- Location: Žďár nad Sázavou, Vysočina Region, Czech Republic
- Date: 14 October 2014
- Target: Secondary school students
- Attack type: School stabbing, mass stabbing, hostage taking
- Weapons: 21 cm combat knife replica; Pepper spray;
- Deaths: 1
- Injured: 5+ (including the perpetrator)
- Perpetrator: Barbora Orlová
- Defender: Petr Vejvoda [cs]
- Motive: Unclear

= Žďár nad Sázavou school stabbing =

2014 incident in the Czech Republic

The Žďár nad Sázavou school stabbing and its earlier related incident in Havířov were two violent school stabbing attacks in the Czech Republic committed by the same woman suffering from mental illness. The first occurred on 22 May 2012 at Základní škola Moravská in Havířov, where she stabbed a staff member and held a pupil hostage. The second, more deadly incident happened on 14 October 2014 at Střední škola obchodní a služeb in Žďár nad Sázavou, resulting in the death of a 16‑year‑old student and injuries to several others.

== Stabbing ==
On the morning of 14 October 2014, Barbora Orlová, a 26‑year‑old woman from the Moravian-Silesian region entered the Střední škola obchodní a služeb by blending in with students, armed with an army knife replica with a 21 centimeters long blade and a pepper spray, and began attacking students. During the attack, a 16‑year‑old male student named Petr Vejvoda was fatally stabbed while trying to help an injured female classmate. The injured female classmate the managed to flee the scene and Orlová then proceeded to stab and take a different female student as a hostage. During the hostage taking, Orlová demanded to be shot and killed by a tactical police unit. Due to the pepper spray, first responders struggled to access the building, which complicated the rescue of the injured. Eventually, Orlová agreed to exchange her injured hostage for a police negotiator, Petr Gruber. After 28 minutes, a tactical police unit assigned to the Dukovany Nuclear Power Plant arrived at the scene and eventually neutralized Orlová using a taser. Shortly before being restrained and detained, Orlová injured Gruber by cutting his head. Vejvoda succumbed to his injuries at the scene and at least three other female students and Gruber were injured by stabbing during the attack.

== Perpetrator ==
The perpetrator was idenitified as Barbora Orlová, a 26‑year‑old woman from the Ostrava region with no prior connection to the school or its students. She had a documented history of serious psychiatric illness, including schizophrenia.

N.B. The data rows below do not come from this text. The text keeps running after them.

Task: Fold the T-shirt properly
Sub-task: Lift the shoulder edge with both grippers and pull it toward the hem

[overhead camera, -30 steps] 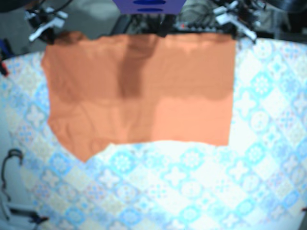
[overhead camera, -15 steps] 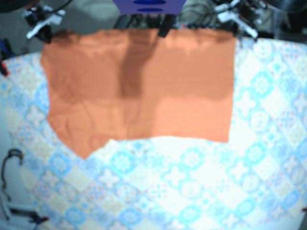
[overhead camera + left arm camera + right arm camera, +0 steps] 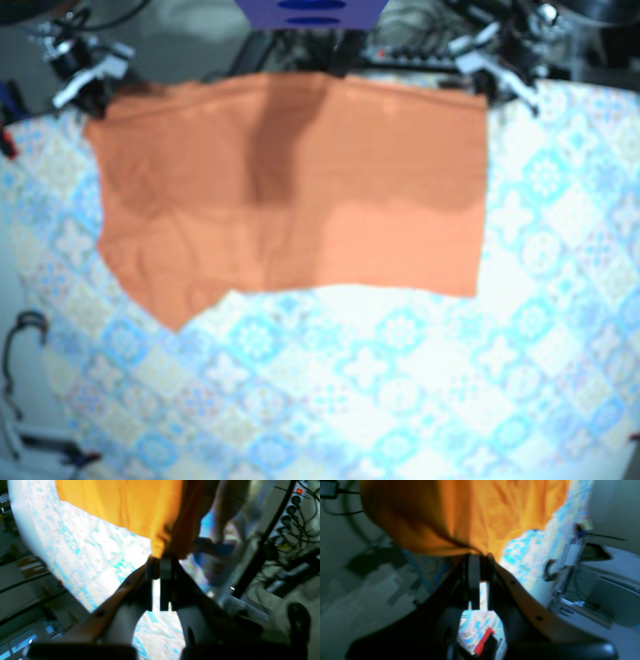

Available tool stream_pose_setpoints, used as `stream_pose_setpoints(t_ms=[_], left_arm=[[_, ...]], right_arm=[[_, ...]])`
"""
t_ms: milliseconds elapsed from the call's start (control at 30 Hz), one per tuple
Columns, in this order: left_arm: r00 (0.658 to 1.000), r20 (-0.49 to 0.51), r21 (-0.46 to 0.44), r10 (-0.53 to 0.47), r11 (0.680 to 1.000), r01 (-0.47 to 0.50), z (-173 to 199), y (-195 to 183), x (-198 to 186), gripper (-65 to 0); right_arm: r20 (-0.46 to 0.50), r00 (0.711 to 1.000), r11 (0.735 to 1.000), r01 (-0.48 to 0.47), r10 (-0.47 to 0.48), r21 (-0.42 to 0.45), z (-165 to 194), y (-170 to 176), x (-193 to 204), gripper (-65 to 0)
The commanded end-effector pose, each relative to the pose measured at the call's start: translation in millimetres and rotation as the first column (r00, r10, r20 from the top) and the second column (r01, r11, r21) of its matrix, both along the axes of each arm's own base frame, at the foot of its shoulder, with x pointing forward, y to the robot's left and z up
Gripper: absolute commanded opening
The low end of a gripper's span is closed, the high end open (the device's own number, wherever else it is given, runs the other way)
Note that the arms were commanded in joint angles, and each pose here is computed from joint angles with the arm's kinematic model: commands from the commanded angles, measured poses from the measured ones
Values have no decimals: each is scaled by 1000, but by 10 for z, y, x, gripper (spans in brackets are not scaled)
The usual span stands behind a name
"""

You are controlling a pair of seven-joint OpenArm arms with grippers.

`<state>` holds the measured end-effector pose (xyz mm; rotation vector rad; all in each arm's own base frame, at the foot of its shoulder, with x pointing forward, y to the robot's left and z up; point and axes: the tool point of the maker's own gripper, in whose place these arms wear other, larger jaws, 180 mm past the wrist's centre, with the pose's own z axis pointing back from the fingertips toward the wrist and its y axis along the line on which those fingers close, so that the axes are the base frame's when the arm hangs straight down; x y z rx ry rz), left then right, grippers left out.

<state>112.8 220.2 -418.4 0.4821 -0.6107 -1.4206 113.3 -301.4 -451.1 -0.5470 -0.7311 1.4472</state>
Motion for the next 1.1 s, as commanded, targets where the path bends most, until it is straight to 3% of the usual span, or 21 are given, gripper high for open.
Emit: stream_pose_setpoints(t_ms=[0, 167, 267, 833, 1067], left_arm=[[999, 34, 6, -5, 1000, 5, 73, 16, 83, -650], [997, 82, 11, -3, 1000, 2, 126, 32, 293, -650], [994, 107, 26, 8, 1000, -11, 162, 66, 421, -650], [993, 93, 68, 77, 994, -83, 29, 335, 773, -650], [990, 99, 42, 100, 994, -104, 44, 339, 827, -650]], right_arm=[[51, 999, 1000, -3, 3, -11, 115, -38, 142, -650], [85, 996, 1000, 6, -5, -20, 162, -63, 318, -650], [54, 998, 1000, 16, -16, -9, 121, -75, 384, -650], [91, 995, 999, 45, -44, -4, 202, -102, 860, -650], [1, 999, 998, 55, -55, 12, 93, -98, 801, -650]])
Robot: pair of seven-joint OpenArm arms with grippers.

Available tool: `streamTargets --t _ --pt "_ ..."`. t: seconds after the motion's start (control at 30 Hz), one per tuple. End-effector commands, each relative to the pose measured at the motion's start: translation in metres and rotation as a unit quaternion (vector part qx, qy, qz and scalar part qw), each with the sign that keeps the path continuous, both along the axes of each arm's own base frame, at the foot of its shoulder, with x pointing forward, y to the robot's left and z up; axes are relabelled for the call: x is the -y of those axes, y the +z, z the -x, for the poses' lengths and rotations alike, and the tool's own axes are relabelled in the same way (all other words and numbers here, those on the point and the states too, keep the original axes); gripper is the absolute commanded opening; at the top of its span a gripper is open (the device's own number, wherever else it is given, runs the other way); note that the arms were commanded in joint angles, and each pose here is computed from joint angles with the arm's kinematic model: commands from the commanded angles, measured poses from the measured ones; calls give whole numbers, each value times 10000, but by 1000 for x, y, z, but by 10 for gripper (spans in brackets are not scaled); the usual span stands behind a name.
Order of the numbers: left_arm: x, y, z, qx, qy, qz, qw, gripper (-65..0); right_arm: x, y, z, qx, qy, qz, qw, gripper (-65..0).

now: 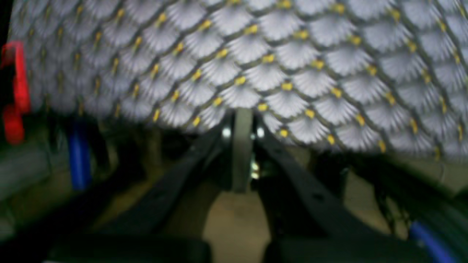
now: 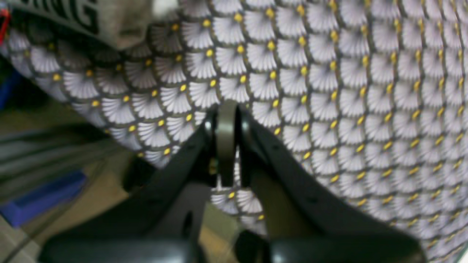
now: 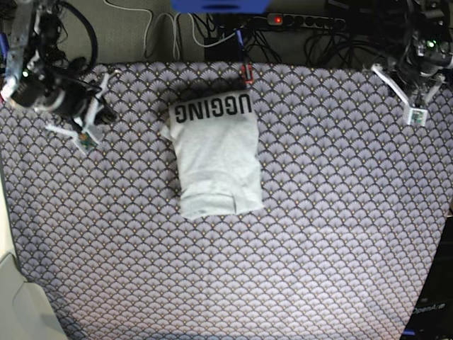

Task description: Fold the T-shirt properly

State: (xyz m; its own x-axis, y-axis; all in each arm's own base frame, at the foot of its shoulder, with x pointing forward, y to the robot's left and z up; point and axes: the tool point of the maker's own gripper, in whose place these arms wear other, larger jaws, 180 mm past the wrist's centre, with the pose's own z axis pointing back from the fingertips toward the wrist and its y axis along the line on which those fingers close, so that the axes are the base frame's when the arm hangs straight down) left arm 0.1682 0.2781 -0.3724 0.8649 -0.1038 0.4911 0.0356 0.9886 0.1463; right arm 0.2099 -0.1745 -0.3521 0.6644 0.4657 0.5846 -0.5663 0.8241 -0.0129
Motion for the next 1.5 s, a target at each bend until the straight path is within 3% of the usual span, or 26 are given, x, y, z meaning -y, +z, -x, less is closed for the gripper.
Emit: streamTargets --t 0.0,0.2,0.3,0.47,0.53,0.67,0.8,1.03,1.3,1.33,1.47 --pt "-2 4 2 5 -132 -106 9999 -647 6 3 7 49 -57 -9 10000 -650" --pt "3 -11 28 -429 -284 -120 9986 -647 23 -16 66 -415 -437 -130 9981 -650" --pt "12 -25 43 -807 -572 -374 9944 -647 25 -21 90 -555 -556 -236 9966 -650" --pt "30 -69 80 -1468 -914 -482 9838 -647 29 -38 136 -1045 -743 -365 9911 -650" --pt "34 -89 97 -1659 -894 -411 9812 -647 39 -50 151 -1246 -815 -165 9887 -650" --pt "44 -127 141 -2102 -740 -154 9747 -647 64 -93 190 -1780 -1126 301 9771 -650" --pt "51 -168 180 -2405 -459 178 9694 -647 79 -145 215 -2155 -1570 290 9634 -650" --pt "62 -238 207 -2510 68 196 9678 -647 77 -233 242 -2575 -2498 -354 9327 -650" --pt "91 -283 209 -2480 -42 67 9687 -647 43 -267 225 -2423 -3007 -1086 9160 -650" --pt "94 -285 208 -2468 -2 23 9691 -647 38 -270 220 -2369 -3078 -1098 9149 -650" --pt "96 -288 186 -2304 111 -210 9728 -647 51 -285 209 -2137 -3175 -173 9237 -650"
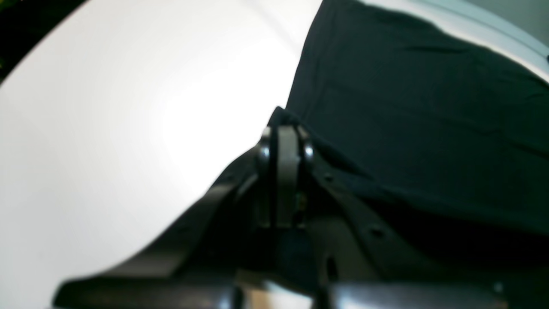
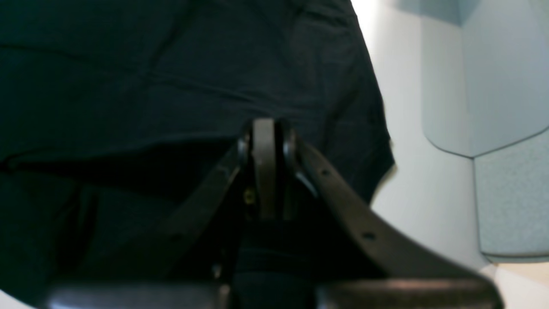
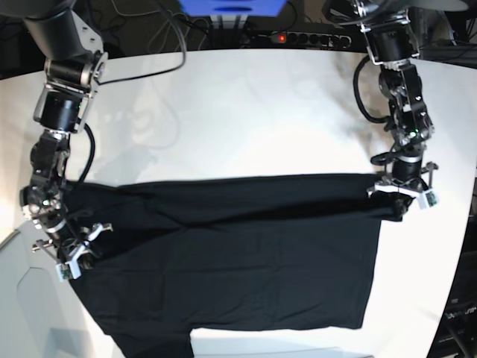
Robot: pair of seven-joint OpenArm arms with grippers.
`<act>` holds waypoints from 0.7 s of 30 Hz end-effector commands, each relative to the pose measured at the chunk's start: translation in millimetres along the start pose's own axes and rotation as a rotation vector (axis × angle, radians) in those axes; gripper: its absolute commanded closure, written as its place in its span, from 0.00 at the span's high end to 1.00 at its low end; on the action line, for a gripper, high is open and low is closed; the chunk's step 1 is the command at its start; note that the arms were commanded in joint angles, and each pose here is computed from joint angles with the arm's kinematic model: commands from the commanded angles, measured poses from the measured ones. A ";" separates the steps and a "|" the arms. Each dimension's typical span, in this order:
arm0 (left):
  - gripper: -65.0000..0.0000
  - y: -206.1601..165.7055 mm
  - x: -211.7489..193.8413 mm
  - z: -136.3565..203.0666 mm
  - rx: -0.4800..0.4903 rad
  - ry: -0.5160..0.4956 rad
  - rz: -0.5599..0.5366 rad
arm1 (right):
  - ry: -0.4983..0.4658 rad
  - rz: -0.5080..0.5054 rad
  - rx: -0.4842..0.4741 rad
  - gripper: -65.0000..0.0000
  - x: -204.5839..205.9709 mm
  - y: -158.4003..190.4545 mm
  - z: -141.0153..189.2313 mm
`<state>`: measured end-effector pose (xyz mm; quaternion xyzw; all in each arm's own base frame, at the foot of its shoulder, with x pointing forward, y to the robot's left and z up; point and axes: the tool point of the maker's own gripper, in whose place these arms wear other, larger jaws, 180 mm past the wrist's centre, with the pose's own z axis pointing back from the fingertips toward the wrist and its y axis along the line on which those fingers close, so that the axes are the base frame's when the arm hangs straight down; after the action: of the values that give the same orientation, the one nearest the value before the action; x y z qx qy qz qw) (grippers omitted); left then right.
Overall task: Fold the T-shirt properly
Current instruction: 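Lift the shoulder edge and pull both grippers toward the hem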
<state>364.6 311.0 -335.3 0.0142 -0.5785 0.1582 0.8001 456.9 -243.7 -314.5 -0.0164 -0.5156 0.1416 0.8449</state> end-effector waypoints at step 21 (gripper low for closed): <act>0.71 -0.2 -9.3 13.5 -0.010 0.076 -0.011 | -0.049 0.035 -0.027 0.62 3.9 -4.5 19.2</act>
<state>337.7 300.8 -361.8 0.0051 -0.5157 0.1563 0.8424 429.1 -243.8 -330.5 -0.0259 -0.5021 0.1520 0.8510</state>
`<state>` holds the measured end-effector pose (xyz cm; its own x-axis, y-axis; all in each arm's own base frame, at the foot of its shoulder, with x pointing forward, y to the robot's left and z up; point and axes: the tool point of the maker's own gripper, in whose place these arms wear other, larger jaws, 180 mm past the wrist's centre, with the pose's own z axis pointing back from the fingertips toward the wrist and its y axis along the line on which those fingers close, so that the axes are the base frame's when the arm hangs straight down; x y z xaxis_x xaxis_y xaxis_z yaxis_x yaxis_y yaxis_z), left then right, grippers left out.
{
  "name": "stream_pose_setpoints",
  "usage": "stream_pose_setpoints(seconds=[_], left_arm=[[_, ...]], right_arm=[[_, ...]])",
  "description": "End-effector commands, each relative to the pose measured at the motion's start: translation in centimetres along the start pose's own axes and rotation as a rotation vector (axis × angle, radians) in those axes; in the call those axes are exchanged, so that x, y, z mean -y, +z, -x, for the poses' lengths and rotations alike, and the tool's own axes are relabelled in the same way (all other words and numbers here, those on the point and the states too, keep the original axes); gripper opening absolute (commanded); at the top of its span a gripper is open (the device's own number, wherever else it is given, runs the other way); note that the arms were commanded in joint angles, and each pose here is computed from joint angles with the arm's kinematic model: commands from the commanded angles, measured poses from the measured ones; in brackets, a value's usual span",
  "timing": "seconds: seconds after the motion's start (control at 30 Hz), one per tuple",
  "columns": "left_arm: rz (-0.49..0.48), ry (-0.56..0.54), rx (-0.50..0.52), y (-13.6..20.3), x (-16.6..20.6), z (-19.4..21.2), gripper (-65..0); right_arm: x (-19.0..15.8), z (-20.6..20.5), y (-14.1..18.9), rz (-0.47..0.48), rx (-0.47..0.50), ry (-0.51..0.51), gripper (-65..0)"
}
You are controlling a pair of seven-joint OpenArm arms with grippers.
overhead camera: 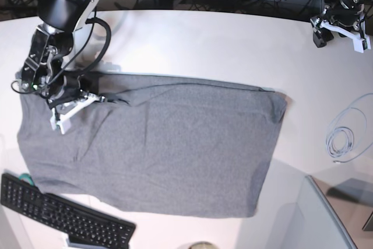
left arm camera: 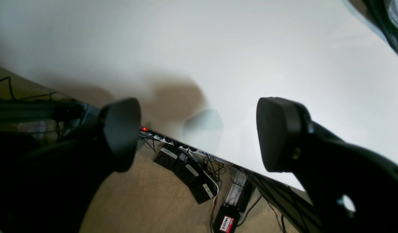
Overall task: Layout the t-shirt on the table in an organized manner, then fold the t-shirt properly
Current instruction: 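Move the right gripper to the shirt edge and grasp the fabric, then lower the left gripper to the shirt corner and grasp it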
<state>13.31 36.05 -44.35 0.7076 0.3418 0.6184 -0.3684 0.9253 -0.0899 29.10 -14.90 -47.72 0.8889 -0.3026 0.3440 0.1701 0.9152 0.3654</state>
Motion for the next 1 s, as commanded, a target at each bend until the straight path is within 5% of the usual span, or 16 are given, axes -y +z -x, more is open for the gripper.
stream_pose_setpoints(seconds=[0.0, 0.63, 0.8, 0.97], left_arm=[[-0.008, -0.02, 0.045, 0.5, -0.6, -1.4, -11.7], [-0.008, -0.02, 0.045, 0.5, -0.6, -1.4, -11.7], [-0.004, -0.035, 0.057, 0.6, -0.2, -2.0, -11.7], [0.088, -0.185, 0.089, 0.4, 4.6, -4.4, -11.8]], right_arm=[[-0.8, -2.6, 0.4, -0.017, 0.061, 0.012, -64.8], [-7.7, -11.7, -2.3, -0.166, 0.177, -0.051, -64.8], [-9.8, -15.5, -0.1, -0.229, 0.268, 0.074, -65.0], [-5.3, -13.7, 3.2, -0.114, 0.28, 0.171, -65.0]])
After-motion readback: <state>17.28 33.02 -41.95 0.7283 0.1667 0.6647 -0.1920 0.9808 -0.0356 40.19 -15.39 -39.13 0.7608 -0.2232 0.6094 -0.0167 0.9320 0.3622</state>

She had previously carried out a similar attack in May 2012 in Havířov, stabbing a school employee and taking a pupil hostage; that case was later discontinued due to her mental incapacity.

== 2012 incident ==

On 22 May 2012, the same perpetrator that attacked the Žďár nad Sázavou secondary school in 2014 entered Základní škola Moravská in the Havířov‑Šumbark district. She stabbed a staff member multiple times and took a seven‑year-old pupil hostage. Police negotiators and a specialist intervention unit secured the release of the child and arrested the assailant.

== Aftermath ==
The Czech government announced plans to review national mental health care policies and school safety protocols to prevent similar attacks. Then‑Prime Minister Bohuslav Sobotka emphasized the incident highlighted potential failures in the care and supervision of mentally ill individuals. On 28 October 2015, Petr Vejvoda was posthumously awarded the Medal of Heroism by President Miloš Zeman. The injured police negotiator, Petr Gruber also received awards for his actions during the attack.